Instructions to follow » Going through the data, count each line that has the word "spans". Reply with the total and nothing more.

─── Information supplied

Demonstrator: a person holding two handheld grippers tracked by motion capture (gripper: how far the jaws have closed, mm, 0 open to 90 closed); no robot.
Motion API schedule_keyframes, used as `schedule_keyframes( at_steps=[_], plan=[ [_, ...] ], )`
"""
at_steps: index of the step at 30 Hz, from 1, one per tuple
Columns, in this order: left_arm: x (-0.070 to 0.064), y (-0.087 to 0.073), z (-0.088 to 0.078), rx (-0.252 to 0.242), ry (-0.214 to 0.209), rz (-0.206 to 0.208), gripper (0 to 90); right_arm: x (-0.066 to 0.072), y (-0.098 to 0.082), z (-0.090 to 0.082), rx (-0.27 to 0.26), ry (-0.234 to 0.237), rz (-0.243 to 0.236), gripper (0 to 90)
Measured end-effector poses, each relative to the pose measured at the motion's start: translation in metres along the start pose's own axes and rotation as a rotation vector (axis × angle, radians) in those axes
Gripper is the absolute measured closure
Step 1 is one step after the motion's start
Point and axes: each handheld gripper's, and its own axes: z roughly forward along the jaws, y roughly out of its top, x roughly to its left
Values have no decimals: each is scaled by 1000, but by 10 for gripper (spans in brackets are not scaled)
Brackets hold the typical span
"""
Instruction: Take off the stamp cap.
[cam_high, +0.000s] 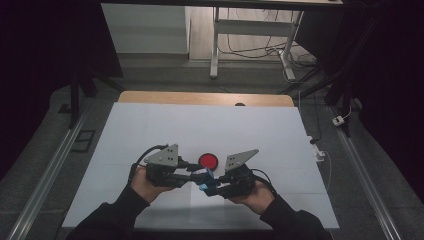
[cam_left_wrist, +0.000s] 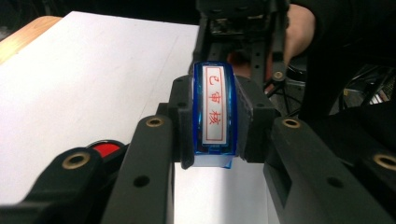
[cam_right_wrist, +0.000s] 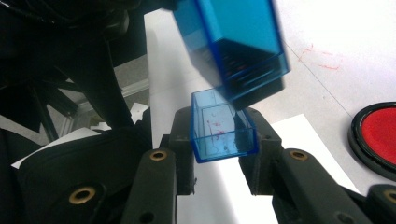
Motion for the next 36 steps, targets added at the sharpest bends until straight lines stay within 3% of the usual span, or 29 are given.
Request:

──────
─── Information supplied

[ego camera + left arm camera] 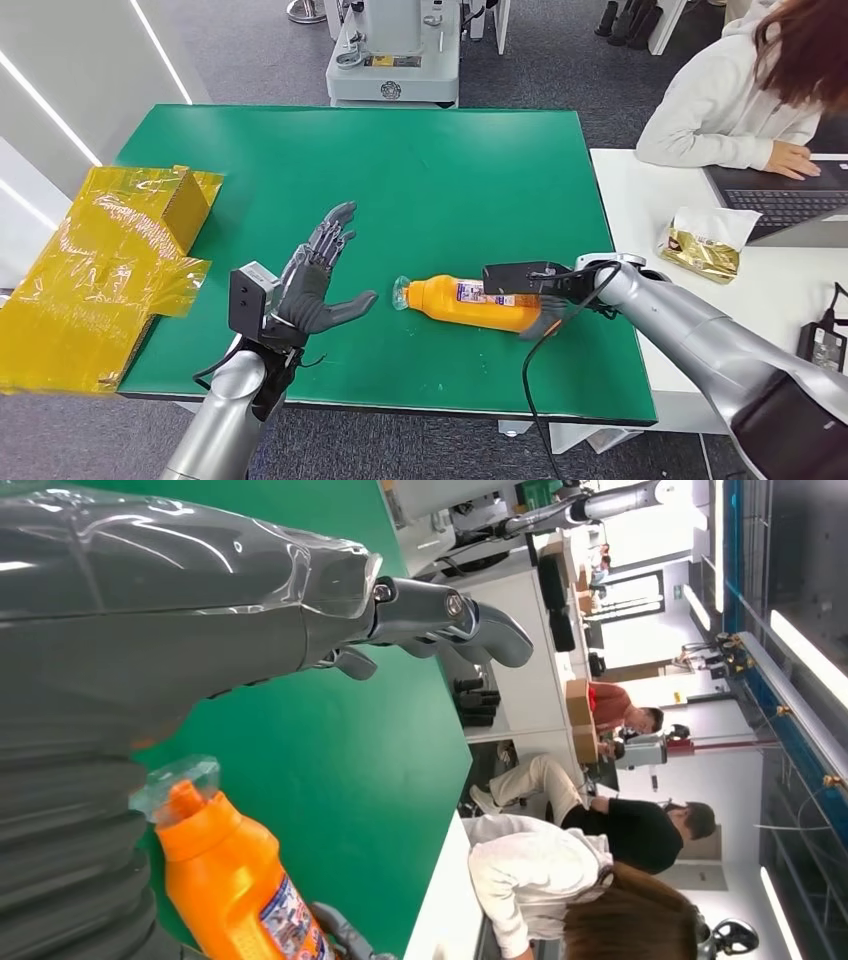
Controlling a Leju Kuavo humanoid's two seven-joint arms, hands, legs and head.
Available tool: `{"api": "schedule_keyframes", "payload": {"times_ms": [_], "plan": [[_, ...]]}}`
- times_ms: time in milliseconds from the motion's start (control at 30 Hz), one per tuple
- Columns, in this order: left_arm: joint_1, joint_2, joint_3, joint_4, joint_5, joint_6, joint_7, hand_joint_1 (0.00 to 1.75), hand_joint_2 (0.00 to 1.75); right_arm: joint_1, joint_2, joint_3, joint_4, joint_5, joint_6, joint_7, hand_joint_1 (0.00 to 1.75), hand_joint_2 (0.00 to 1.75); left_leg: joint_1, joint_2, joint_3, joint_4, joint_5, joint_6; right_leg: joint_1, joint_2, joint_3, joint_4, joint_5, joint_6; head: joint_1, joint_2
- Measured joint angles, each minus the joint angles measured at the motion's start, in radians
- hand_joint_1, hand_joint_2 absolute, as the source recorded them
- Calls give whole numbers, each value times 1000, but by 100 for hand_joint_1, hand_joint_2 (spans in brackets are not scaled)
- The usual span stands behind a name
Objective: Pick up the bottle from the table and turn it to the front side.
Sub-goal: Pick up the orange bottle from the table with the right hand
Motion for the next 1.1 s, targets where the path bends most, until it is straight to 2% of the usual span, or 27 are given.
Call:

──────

Response box » 2